Scala is compiled to Java bytecode and runs on a JVM. This allows inter-operability with the Java language itself, making Scala a very powerful general purpose language, while also being well-suited for data science.
Scala is not a straightforward language to get up and running with if you’re just starting out. Your best bet is to download sbt and set up an IDE such as Eclipse or IntelliJ with a specific Scala plug-in.
The syntax and type system are often described as complex. This makes for a steep learning curve for those coming from dynamic languages such as Python.
Verdict — “perfect, for suitably big data”
When it comes to using cluster computing to work with Big Data, then Scala + Spark are fantastic solutions. If you have experience with Java and other statically typed languages, you’ll appreciate these features of Scala too. Yet if your application doesn’t deal with the volumes of data that justify the added complexity of Scala, you will likely find your productivity being much higher using other languages such as R or Python.
What you need to know
Released just over 5 years ago, Julia has made an impression in the world of numerical computing. Its profile was raised thanks to early adoption by several major organizationsincluding many in the finance industry.

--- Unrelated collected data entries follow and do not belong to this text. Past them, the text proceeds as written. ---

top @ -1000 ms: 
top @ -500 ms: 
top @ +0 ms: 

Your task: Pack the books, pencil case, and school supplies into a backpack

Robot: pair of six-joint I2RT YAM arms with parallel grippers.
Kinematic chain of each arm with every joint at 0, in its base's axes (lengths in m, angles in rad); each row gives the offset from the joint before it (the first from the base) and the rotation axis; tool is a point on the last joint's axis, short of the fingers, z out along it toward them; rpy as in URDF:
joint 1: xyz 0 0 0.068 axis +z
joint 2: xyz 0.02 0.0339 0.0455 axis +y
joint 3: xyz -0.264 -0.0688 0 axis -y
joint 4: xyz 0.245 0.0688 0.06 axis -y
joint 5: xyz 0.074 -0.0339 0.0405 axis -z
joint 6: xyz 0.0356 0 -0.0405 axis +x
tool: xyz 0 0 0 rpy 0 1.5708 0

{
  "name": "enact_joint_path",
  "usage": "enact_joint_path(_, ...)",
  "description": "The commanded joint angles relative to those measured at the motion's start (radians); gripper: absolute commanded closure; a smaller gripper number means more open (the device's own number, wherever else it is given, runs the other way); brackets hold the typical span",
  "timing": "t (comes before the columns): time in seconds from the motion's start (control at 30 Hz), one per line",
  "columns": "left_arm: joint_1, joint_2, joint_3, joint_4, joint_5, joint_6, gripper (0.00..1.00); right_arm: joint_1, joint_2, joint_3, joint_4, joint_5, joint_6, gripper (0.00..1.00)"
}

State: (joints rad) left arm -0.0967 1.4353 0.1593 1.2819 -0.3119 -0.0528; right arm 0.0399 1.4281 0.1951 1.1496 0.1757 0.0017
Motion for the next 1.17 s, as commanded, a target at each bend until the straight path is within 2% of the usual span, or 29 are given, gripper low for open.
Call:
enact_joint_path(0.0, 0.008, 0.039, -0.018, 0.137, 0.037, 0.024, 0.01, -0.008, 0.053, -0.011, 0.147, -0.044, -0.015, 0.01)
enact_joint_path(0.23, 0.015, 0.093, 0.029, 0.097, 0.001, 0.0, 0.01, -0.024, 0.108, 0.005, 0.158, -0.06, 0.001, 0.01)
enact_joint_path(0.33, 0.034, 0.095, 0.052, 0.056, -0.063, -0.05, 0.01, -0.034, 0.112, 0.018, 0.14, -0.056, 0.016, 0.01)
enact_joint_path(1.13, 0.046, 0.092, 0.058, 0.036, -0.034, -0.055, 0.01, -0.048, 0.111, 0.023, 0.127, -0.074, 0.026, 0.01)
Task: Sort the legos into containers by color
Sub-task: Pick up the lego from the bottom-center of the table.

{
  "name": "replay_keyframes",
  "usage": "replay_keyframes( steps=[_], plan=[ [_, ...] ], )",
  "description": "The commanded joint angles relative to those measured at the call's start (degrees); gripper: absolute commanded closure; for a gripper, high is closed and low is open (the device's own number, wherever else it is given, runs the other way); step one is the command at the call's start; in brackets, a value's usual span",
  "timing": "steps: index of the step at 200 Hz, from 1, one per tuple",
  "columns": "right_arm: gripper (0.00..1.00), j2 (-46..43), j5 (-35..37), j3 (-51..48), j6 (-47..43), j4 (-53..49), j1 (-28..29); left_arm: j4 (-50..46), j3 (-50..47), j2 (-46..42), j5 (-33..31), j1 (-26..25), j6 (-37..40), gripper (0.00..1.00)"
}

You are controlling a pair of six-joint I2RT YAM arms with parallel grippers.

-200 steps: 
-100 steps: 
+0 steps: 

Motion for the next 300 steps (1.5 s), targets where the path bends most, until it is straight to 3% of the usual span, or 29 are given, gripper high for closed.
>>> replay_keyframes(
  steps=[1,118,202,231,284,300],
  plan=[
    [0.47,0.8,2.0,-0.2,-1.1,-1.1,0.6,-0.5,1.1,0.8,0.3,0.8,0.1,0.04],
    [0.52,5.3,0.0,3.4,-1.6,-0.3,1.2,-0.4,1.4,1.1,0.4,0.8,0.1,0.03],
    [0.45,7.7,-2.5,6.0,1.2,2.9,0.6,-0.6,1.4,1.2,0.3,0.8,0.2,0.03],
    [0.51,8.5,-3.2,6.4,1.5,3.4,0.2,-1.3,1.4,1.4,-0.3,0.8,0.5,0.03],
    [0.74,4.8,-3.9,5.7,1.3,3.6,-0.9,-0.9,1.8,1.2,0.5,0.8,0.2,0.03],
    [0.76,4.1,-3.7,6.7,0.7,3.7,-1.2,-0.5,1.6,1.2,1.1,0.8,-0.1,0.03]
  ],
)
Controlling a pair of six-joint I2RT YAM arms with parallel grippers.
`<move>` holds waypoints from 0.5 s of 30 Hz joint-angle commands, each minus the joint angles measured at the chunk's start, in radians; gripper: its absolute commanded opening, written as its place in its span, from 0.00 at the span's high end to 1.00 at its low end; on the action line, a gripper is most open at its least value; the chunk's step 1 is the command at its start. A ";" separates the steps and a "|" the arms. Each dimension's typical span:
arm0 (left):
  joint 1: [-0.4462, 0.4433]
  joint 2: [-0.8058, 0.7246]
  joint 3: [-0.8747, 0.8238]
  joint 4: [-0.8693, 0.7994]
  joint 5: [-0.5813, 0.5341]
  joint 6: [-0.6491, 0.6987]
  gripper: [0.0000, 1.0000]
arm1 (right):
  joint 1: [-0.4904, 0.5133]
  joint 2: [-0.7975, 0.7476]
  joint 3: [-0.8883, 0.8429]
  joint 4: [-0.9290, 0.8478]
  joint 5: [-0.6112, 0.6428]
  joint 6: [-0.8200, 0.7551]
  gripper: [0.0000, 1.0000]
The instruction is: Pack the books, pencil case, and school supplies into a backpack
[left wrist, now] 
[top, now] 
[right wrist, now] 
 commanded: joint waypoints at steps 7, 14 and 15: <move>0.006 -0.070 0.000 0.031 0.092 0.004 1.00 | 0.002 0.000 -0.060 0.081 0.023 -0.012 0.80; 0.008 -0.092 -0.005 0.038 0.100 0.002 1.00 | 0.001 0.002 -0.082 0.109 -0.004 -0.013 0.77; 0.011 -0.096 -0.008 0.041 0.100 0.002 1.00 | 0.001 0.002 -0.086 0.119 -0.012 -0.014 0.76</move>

Julia is a JIT (‘just-in-time’) compiled language, which lets it offer good performance. It also offers the simplicity, dynamic-typing and scripting capabilities of an interpreted language like Python.
Julia was purpose-designed for numerical analysis. It is capable of general purpose programming as well.
Readability. Many users of the language cite this as a key advantage
Maturity. As a new language, some Julia users have experienced instability when using packages. But the core language itself is reportedly stable enough for production use.
Limited packages are another consequence of the language’s youthfulness and small development community. Unlike long-established R and Python, Julia doesn’t have the choice of packages (yet).
Verdict — “one for the future”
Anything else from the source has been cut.